After months of teasers, new smartphone brand Nothing has finally launched its first phone, but it’s hard to see how it will significantly disrupt the space.

Nothing is the brainchild of smartphone veteran Carl Pei, who has certainly brought a novel approach to marketing and industrial design. The big question mark has always concerned the substance behind the hype, with the mature smartphone sector offering little scope for substantial innovation beyond component upgrades.

With yesterday’s official launch we are now in a position to address that question and our initial impression is slight disappointment, while still welcoming the attempt to differentiate. The headline novelty seems to be something called the Glyph Interface, which consists of a bunch of LEDs on the back of the phone, visible under its glass case. They offer visual indicators for things like incoming calls and other phone functions.

Other than that we have the industrial design itself, which does seem distinctive, consisting entirely of gorilla glass and aluminium. Apparently it’s a lot lighter than an iPhone and uses lots of recycled materials. The much heralded Nothing OS seems to be an anticlimax, with an emphasis on not reinventing the Android wheel, and the SoC is a Qualcomm Snapdragon 778G+, which is the tier below the 8-series flagship chips.

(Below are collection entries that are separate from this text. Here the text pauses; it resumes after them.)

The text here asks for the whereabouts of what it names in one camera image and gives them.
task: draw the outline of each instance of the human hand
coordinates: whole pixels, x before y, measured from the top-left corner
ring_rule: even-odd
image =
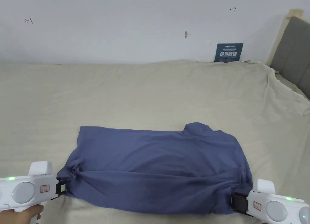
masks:
[[[35,205],[20,213],[14,212],[13,209],[4,210],[0,212],[0,224],[29,224],[34,216],[38,215],[38,219],[41,218],[40,213],[43,209],[44,206]]]

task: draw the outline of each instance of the red marking on wall
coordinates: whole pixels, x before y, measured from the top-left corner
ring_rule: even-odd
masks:
[[[27,22],[28,23],[28,21],[31,21],[31,23],[33,24],[33,22],[32,22],[32,20],[31,20],[31,18],[29,17],[29,20],[26,20],[25,19],[25,22]]]

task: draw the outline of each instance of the gray headboard
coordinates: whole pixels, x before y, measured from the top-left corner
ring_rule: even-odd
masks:
[[[290,19],[270,67],[310,98],[310,23]]]

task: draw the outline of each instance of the finger
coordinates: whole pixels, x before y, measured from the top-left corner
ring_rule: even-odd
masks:
[[[25,214],[28,217],[32,218],[38,215],[39,213],[41,213],[43,210],[44,210],[44,206],[35,205],[35,206],[29,207],[28,209],[24,210],[23,212],[21,212],[21,214]]]

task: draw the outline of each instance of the round button
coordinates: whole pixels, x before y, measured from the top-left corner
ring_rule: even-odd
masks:
[[[30,182],[18,184],[12,193],[13,200],[16,203],[23,204],[30,201],[35,195],[35,186]]]
[[[282,222],[286,219],[287,211],[285,206],[278,201],[270,201],[266,207],[267,215],[275,222]]]
[[[299,210],[299,220],[301,224],[310,224],[310,208],[302,207]]]

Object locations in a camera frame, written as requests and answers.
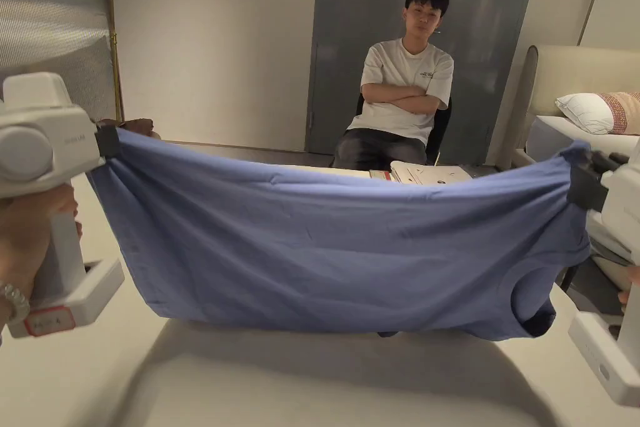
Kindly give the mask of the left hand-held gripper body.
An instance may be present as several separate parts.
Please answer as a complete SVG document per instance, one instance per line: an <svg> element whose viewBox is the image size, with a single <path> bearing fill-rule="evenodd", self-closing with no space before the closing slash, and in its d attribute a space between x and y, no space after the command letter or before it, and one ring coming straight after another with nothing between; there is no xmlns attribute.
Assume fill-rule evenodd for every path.
<svg viewBox="0 0 640 427"><path fill-rule="evenodd" d="M1 207L11 199L70 183L121 152L114 126L98 126L75 105L58 74L21 74L2 84ZM14 338L42 337L90 325L124 282L116 256L86 261L71 214L57 214L30 300L17 302Z"/></svg>

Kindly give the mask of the person's left hand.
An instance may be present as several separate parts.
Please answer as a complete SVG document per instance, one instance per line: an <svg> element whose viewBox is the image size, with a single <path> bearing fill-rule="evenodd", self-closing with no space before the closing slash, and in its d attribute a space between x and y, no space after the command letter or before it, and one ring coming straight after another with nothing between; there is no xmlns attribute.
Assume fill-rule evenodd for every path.
<svg viewBox="0 0 640 427"><path fill-rule="evenodd" d="M50 220L57 214L75 218L77 213L74 189L68 184L11 199L1 213L1 282L29 298L49 247Z"/></svg>

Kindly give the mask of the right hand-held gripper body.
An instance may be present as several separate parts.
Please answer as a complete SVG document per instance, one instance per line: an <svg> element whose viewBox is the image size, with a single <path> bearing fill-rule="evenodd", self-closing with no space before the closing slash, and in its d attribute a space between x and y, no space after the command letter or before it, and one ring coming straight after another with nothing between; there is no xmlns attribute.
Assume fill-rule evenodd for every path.
<svg viewBox="0 0 640 427"><path fill-rule="evenodd" d="M639 266L639 146L615 172L593 178L571 168L568 201L587 210L600 240L596 251ZM569 336L609 397L621 406L639 405L639 285L632 284L618 335L596 313L578 312Z"/></svg>

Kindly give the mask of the person's right hand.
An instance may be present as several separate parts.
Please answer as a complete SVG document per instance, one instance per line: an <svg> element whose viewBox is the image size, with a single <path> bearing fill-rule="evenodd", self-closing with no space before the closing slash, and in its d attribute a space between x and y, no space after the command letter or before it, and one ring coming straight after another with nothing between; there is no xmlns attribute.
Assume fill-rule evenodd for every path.
<svg viewBox="0 0 640 427"><path fill-rule="evenodd" d="M629 281L632 284L639 284L639 282L640 282L640 273L639 273L639 271L640 271L639 266L633 266L633 267L630 267L628 269ZM626 305L628 304L629 295L630 295L630 290L621 291L618 294L618 299L619 299L619 301L621 303L623 311L626 309Z"/></svg>

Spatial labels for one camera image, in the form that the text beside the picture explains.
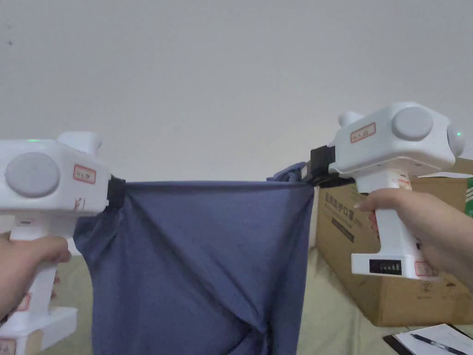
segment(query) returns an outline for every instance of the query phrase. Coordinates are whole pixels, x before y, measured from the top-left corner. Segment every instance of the pen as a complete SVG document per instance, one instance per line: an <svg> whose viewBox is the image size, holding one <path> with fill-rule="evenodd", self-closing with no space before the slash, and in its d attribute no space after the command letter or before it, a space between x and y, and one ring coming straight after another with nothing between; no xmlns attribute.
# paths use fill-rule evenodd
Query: pen
<svg viewBox="0 0 473 355"><path fill-rule="evenodd" d="M464 353L463 351L460 351L460 350L457 350L457 349L454 349L452 347L449 347L447 345L443 345L443 344L440 344L440 343L437 343L436 341L432 340L432 339L428 339L428 338L425 338L425 337L421 337L420 335L417 335L417 334L412 334L411 335L416 338L417 340L420 340L420 341L423 341L424 343L427 343L427 344L430 344L432 346L436 346L440 349L444 349L445 351L448 351L449 353L451 354L456 354L456 355L468 355L467 353Z"/></svg>

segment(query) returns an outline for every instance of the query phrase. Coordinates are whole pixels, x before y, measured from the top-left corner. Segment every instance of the red label sticker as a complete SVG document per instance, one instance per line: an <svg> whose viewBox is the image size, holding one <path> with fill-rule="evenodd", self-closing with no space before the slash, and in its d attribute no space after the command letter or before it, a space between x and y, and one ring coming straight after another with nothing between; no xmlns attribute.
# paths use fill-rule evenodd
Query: red label sticker
<svg viewBox="0 0 473 355"><path fill-rule="evenodd" d="M412 190L411 183L409 181L398 179L397 183L399 184L399 188L403 188L405 190Z"/></svg>
<svg viewBox="0 0 473 355"><path fill-rule="evenodd" d="M74 203L74 211L80 210L83 211L86 208L86 200L85 198L77 198L76 202Z"/></svg>
<svg viewBox="0 0 473 355"><path fill-rule="evenodd" d="M77 164L74 166L74 180L94 185L96 176L97 172L95 170Z"/></svg>
<svg viewBox="0 0 473 355"><path fill-rule="evenodd" d="M16 312L25 312L29 309L29 304L31 301L31 294L27 293L23 299L21 300L21 303L18 305Z"/></svg>
<svg viewBox="0 0 473 355"><path fill-rule="evenodd" d="M416 261L415 274L417 276L437 276L438 273L430 266L427 261Z"/></svg>
<svg viewBox="0 0 473 355"><path fill-rule="evenodd" d="M17 351L17 341L15 339L0 338L0 354L15 355Z"/></svg>
<svg viewBox="0 0 473 355"><path fill-rule="evenodd" d="M360 128L353 132L350 135L350 139L352 143L359 142L365 138L368 138L371 135L374 135L376 133L376 123L369 124L367 126L364 126L363 128Z"/></svg>

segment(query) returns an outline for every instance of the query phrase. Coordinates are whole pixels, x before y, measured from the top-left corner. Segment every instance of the white paper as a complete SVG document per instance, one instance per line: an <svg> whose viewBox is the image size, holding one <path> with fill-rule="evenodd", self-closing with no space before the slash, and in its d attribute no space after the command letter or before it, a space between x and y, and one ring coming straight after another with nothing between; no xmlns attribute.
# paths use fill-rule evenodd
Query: white paper
<svg viewBox="0 0 473 355"><path fill-rule="evenodd" d="M435 178L435 177L442 177L442 178L453 178L453 179L468 179L473 178L473 175L468 174L458 174L458 173L435 173L430 175L420 176L421 178Z"/></svg>
<svg viewBox="0 0 473 355"><path fill-rule="evenodd" d="M446 350L417 340L411 334L421 335L456 350L463 351L468 355L473 355L473 340L457 332L447 324L401 333L394 337L415 355L448 355L450 353Z"/></svg>

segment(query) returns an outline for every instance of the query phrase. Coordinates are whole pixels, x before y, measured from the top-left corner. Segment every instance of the blue cloth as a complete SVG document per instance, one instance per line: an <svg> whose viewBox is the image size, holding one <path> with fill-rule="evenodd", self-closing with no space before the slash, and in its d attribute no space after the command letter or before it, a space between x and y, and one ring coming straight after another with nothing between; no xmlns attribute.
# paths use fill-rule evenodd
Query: blue cloth
<svg viewBox="0 0 473 355"><path fill-rule="evenodd" d="M266 181L286 181L286 182L298 182L301 181L301 169L306 166L307 163L301 162L290 167L281 170L274 174L273 177L268 177Z"/></svg>
<svg viewBox="0 0 473 355"><path fill-rule="evenodd" d="M295 354L313 190L130 183L121 209L80 219L94 354Z"/></svg>

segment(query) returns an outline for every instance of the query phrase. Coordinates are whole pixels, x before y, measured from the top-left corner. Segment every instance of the human hand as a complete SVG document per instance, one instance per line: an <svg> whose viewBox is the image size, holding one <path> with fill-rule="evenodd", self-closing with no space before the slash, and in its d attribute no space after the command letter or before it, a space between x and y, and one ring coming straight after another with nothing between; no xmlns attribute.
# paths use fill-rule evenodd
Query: human hand
<svg viewBox="0 0 473 355"><path fill-rule="evenodd" d="M424 257L438 270L453 274L473 290L473 219L430 195L405 189L377 190L359 208L394 209L421 242ZM376 225L376 217L371 214Z"/></svg>
<svg viewBox="0 0 473 355"><path fill-rule="evenodd" d="M21 302L40 263L70 260L64 238L47 236L32 241L9 238L9 233L0 235L0 319Z"/></svg>

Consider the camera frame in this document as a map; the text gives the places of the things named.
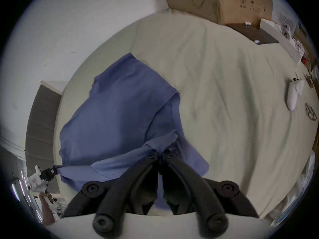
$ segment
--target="cardboard box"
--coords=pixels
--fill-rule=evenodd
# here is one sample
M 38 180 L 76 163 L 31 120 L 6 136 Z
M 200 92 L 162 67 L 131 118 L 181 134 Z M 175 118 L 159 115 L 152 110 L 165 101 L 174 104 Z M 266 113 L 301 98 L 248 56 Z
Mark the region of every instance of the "cardboard box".
M 166 0 L 172 9 L 181 10 L 226 25 L 250 22 L 259 26 L 260 19 L 271 20 L 272 0 Z

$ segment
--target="white wall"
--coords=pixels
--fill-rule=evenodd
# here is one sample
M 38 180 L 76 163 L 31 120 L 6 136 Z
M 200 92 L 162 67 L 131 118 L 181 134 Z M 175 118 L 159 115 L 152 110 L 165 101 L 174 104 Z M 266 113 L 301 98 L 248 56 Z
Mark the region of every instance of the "white wall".
M 165 0 L 34 0 L 2 57 L 0 144 L 24 158 L 26 127 L 40 81 L 63 88 L 103 42 L 165 8 Z

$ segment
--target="white bedsheet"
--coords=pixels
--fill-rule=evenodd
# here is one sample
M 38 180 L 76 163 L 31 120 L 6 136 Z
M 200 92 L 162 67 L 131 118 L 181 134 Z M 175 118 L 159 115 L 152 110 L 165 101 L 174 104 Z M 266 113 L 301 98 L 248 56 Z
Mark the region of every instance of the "white bedsheet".
M 209 162 L 206 178 L 236 182 L 263 218 L 289 192 L 309 157 L 319 114 L 306 84 L 297 108 L 286 106 L 287 86 L 307 72 L 279 44 L 256 45 L 205 19 L 166 10 L 126 27 L 92 53 L 63 92 L 54 133 L 54 161 L 61 164 L 59 133 L 86 100 L 93 79 L 131 52 L 181 94 L 188 141 Z M 75 192 L 58 178 L 60 192 Z

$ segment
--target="controller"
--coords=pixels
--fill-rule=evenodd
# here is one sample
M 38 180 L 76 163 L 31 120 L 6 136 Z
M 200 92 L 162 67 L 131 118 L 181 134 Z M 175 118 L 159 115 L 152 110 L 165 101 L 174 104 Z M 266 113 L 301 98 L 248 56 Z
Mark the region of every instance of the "controller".
M 302 94 L 305 80 L 293 78 L 293 81 L 289 84 L 287 106 L 290 111 L 296 108 L 298 96 Z

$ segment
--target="wrinkled fabric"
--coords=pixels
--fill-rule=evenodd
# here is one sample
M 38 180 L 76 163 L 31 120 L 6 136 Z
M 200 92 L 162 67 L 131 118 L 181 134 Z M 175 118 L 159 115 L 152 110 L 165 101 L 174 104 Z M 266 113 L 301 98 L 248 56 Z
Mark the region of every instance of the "wrinkled fabric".
M 178 91 L 132 54 L 119 59 L 95 77 L 89 98 L 61 130 L 62 181 L 79 191 L 167 148 L 203 176 L 209 165 L 184 137 L 179 102 Z

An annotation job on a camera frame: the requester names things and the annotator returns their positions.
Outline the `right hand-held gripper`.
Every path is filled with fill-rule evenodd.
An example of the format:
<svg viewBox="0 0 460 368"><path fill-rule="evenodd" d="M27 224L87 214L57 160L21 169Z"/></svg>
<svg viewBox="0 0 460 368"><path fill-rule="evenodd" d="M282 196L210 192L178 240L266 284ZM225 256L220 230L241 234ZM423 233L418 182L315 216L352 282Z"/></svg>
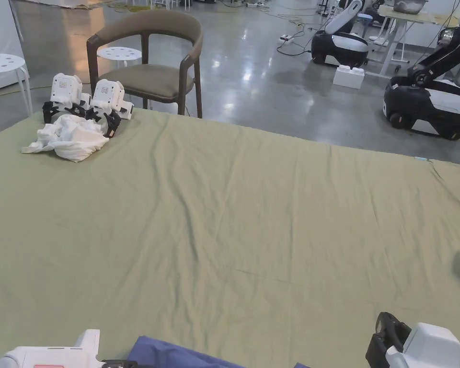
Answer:
<svg viewBox="0 0 460 368"><path fill-rule="evenodd" d="M371 368L460 368L460 342L443 327L414 328L380 312L365 358Z"/></svg>

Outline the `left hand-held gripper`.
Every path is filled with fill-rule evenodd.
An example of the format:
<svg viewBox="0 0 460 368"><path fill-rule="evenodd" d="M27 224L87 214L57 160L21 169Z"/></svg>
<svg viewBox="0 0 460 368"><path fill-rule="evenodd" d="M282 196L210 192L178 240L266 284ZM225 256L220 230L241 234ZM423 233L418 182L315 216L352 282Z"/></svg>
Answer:
<svg viewBox="0 0 460 368"><path fill-rule="evenodd" d="M74 346L18 346L0 357L0 368L137 368L133 360L97 360L100 330L85 330Z"/></svg>

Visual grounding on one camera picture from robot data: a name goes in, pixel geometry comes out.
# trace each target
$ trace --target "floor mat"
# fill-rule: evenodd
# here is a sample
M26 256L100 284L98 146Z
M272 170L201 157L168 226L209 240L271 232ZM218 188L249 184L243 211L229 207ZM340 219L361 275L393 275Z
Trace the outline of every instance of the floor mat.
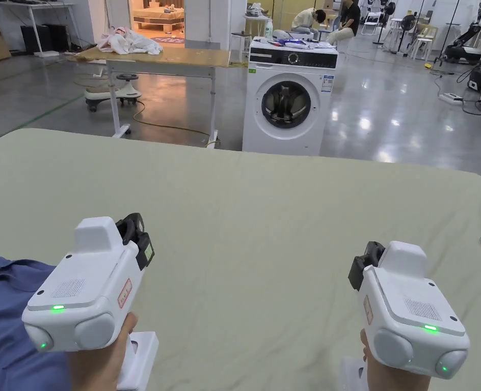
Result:
M184 43L184 38L156 37L152 39L159 43Z

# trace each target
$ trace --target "black speaker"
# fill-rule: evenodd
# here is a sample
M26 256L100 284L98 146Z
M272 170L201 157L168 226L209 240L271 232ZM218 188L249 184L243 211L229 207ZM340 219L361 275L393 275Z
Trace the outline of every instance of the black speaker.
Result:
M52 50L69 51L67 26L64 24L44 24L50 31L50 38L52 39Z
M40 37L41 49L43 51L49 51L52 49L52 40L50 38L50 30L47 26L37 25L38 36ZM25 42L25 49L28 54L33 54L40 51L38 46L38 41L36 40L36 35L34 34L34 29L32 26L23 25L21 26L21 34L23 35L23 41Z

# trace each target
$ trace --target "red label sticker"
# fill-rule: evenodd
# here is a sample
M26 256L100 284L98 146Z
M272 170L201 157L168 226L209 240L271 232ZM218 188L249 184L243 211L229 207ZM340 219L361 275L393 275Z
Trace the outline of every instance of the red label sticker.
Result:
M372 310L371 310L371 304L369 303L369 298L367 297L367 295L366 295L366 298L364 299L364 309L366 311L367 323L371 325Z
M132 291L132 281L128 279L125 286L123 287L123 290L119 294L119 297L117 298L117 303L119 304L119 308L123 308L131 291Z

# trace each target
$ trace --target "doorway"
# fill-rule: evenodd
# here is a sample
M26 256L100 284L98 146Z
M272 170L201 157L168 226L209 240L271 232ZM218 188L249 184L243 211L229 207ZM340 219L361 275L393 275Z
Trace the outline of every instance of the doorway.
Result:
M184 47L184 0L130 0L132 30L161 46Z

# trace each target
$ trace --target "washing machine label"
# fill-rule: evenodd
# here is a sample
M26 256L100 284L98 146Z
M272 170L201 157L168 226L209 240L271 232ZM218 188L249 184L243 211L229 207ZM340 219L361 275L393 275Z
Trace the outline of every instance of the washing machine label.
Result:
M322 92L331 92L334 79L335 77L332 74L324 75L324 80L322 81Z

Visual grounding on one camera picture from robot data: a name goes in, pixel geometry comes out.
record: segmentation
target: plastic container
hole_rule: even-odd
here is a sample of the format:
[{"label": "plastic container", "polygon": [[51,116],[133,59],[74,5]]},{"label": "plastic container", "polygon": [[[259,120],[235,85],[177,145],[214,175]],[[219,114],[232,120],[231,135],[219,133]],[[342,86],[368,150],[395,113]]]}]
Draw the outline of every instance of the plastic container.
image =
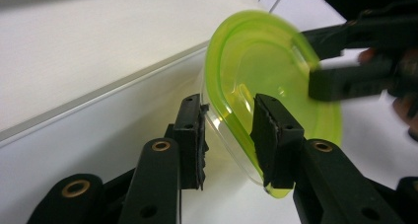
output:
[{"label": "plastic container", "polygon": [[[278,17],[260,11],[239,12],[217,29],[209,43],[203,103],[210,104],[209,123],[238,164],[262,185],[252,130],[253,98],[274,97],[305,129],[305,137],[341,141],[338,104],[308,97],[310,70],[319,60],[305,38]],[[283,197],[288,189],[266,190]]]}]

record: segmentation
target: screw hole
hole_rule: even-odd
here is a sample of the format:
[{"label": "screw hole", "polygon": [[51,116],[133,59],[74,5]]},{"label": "screw hole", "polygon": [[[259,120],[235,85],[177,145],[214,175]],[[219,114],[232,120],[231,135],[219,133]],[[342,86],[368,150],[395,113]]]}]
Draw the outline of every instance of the screw hole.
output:
[{"label": "screw hole", "polygon": [[64,197],[76,197],[85,193],[90,187],[90,182],[86,180],[74,181],[62,189],[61,194]]},{"label": "screw hole", "polygon": [[332,151],[332,147],[331,146],[329,146],[327,144],[324,144],[324,143],[320,143],[320,142],[314,143],[313,144],[313,147],[316,150],[321,151],[321,152],[330,152],[330,151]]},{"label": "screw hole", "polygon": [[154,205],[148,205],[141,209],[140,215],[142,218],[150,218],[157,214],[157,207]]},{"label": "screw hole", "polygon": [[157,141],[152,146],[154,151],[163,152],[170,148],[170,143],[166,141]]},{"label": "screw hole", "polygon": [[375,210],[373,210],[372,208],[370,208],[370,207],[363,208],[362,209],[362,214],[365,217],[367,217],[367,218],[369,218],[371,220],[374,220],[374,221],[379,221],[381,219],[381,217],[379,216],[379,214]]}]

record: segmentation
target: transparent plastic container
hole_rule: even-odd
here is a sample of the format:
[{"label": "transparent plastic container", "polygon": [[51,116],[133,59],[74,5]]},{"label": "transparent plastic container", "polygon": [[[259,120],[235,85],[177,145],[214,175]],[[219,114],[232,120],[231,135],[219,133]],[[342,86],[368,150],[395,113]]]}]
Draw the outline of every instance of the transparent plastic container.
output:
[{"label": "transparent plastic container", "polygon": [[[244,11],[228,18],[212,36],[206,55],[202,103],[209,124],[237,163],[262,185],[252,131],[255,94],[274,97],[305,129],[305,137],[341,141],[339,104],[308,97],[309,72],[319,59],[305,38],[278,17]],[[288,189],[267,186],[274,197]]]}]

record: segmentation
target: green plastic lid
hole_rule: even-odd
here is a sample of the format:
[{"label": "green plastic lid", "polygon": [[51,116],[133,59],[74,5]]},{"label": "green plastic lid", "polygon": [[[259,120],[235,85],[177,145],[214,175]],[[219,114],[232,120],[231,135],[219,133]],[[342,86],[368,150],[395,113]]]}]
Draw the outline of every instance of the green plastic lid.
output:
[{"label": "green plastic lid", "polygon": [[[280,100],[305,129],[307,139],[340,143],[339,104],[322,103],[308,97],[309,72],[318,66],[319,59],[303,35],[265,12],[237,13],[222,23],[212,36],[204,80],[205,96],[216,115],[210,119],[217,120],[215,129],[219,128],[219,123],[226,124],[261,178],[262,171],[249,136],[253,99],[257,93]],[[282,197],[289,191],[266,189],[275,197]]]}]

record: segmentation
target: human hand
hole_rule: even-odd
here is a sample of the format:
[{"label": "human hand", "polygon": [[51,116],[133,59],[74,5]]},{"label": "human hand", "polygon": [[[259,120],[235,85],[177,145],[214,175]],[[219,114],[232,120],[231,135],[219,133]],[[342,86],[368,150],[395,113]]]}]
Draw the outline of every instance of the human hand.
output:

For all its emphasis on hype and edgy marketing, there doesn’t seem to be a press release or much in the way of images for media. To learn enough to write this report we had instead to watch the half-hour launch video embedded below. Presumably Nothing is counting on a more viral, word-of mouth marketing strategy but it doesn’t seem like there is sufficient innovation in the phone (1) to generate the kind of buzz this would require.

The first physical retail outlet for the phone (1) is a ‘kiosk’ in central London and Western Europe seems to be the initial geographical focus for the launch. This has resulted in a sulky silence from the US tech press, which put a further dent in the launch buzz. With an entry price of £399, Nothing seems to be targeting the high-but-not-flagship tier. That’s probably where a lot of the action these days, but it’s also where a lot of big Chinese vendors excel, so it won’t be easy to make something out of Nothing.